SVIB: Systematic Visual Imagination Benchmark

Yeongbin Kim^1,, Gautam Singh^2,, Junyeong Park¹, Caglar Gulcehre^3,4, Sungjin Ahn¹

¹KAIST, ²Rutgers University, ³EPFL, ⁴Google DeepMind

*Equal Contribution

Paper Github Dataset

Dataset

Our benchmark provides a total of 12 tasks.

Subsets. The 12 tasks are divided into 3 subsets containing 4 tasks each. This division is based on the perceptual complexity of the underlying visual worlds. We refer to these 3 subsets as:

SVIB-dSprites: The underlying scenes are 2-dimensional and visually simple.
SVIB-CLEVR: The underlying scenes are 3-dimensional and visually simple.
SVIB-CLEVRTex: The underlying scenes are 3-dimensional and with complex textures on the objects and in the background.
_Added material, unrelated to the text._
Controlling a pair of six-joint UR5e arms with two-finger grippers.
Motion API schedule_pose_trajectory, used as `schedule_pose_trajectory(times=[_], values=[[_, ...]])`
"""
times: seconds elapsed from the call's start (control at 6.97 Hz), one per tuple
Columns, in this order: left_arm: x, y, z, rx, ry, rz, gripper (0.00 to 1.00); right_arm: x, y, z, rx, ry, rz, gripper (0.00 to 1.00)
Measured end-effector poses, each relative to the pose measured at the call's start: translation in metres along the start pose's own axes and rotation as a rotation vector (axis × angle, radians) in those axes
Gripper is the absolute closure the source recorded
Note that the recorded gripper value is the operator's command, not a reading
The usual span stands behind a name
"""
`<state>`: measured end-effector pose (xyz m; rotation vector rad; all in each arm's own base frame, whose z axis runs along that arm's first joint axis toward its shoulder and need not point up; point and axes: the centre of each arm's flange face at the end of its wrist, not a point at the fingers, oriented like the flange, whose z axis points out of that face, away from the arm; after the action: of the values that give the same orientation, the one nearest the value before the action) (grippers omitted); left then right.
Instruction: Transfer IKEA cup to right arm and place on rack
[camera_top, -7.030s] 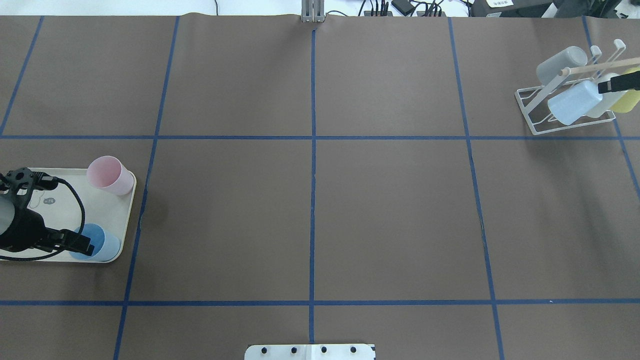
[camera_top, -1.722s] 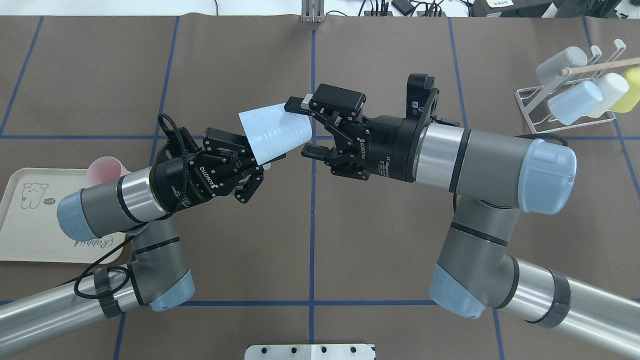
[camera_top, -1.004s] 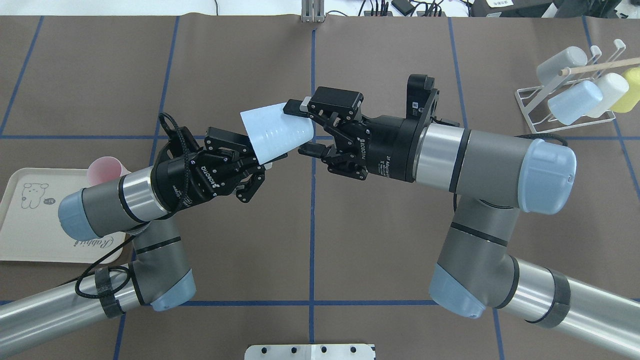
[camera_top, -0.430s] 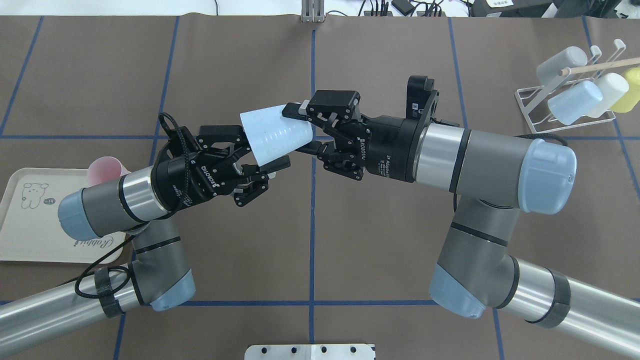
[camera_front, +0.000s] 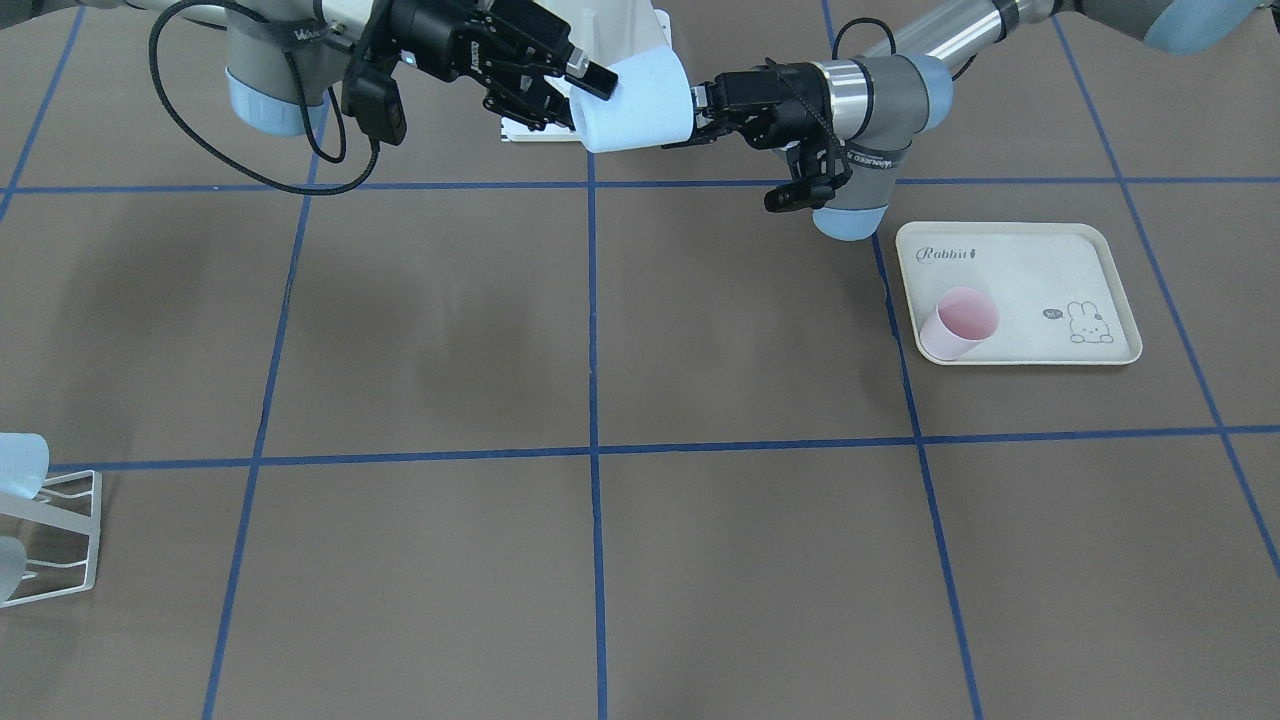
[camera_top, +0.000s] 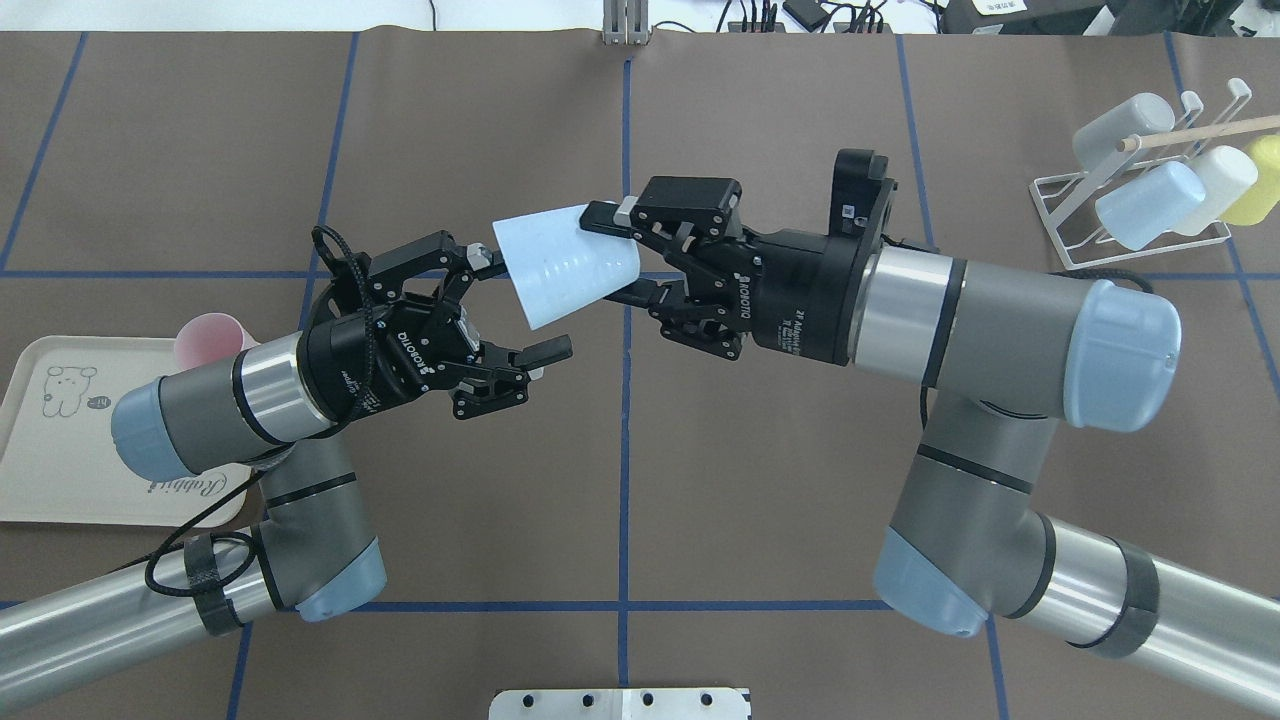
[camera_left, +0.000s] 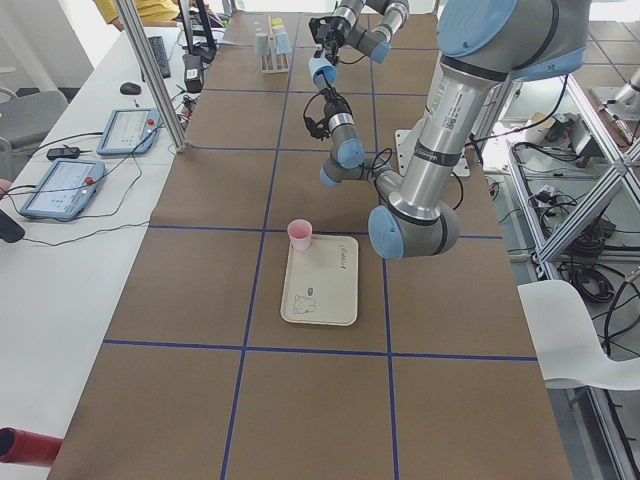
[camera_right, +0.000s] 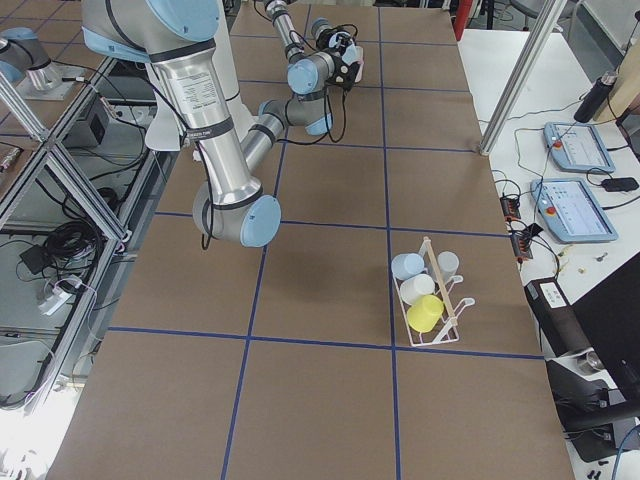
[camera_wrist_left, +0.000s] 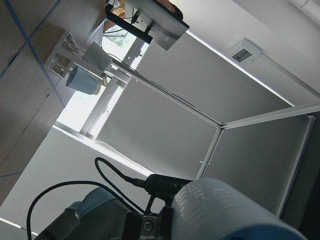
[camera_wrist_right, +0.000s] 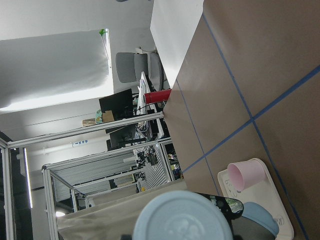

Rules. Within each subset of the 3 aforementioned subsets, we provide 4 tasks based on 4 rules of increasing complexity:

Single Atomic (S-A). The underlying rule only modifies one factor per object. The factor modification is a function of only one causal parent. In SVIB, this corresponds to the Shape-Swap rule i.e., the input scene can be transformed to the target scene by swapping the shapes of the two objects while keeping the other factors e.g., color, size, etc., the same as that in the input scene.
Multiple Atomic (M-A). The underlying rule modifies multiple factors per object. The factor modification is a function of only one causal parent.
Single Non-Atomic (S-NA). The underlying rule only modifies one factor per object. Each factor modification is a function of multiple causal parents.
Multiple Non-Atomic (M-NA). The underlying rule modifies multiple factors per object. Each factor modification is a function of multiple causal parents.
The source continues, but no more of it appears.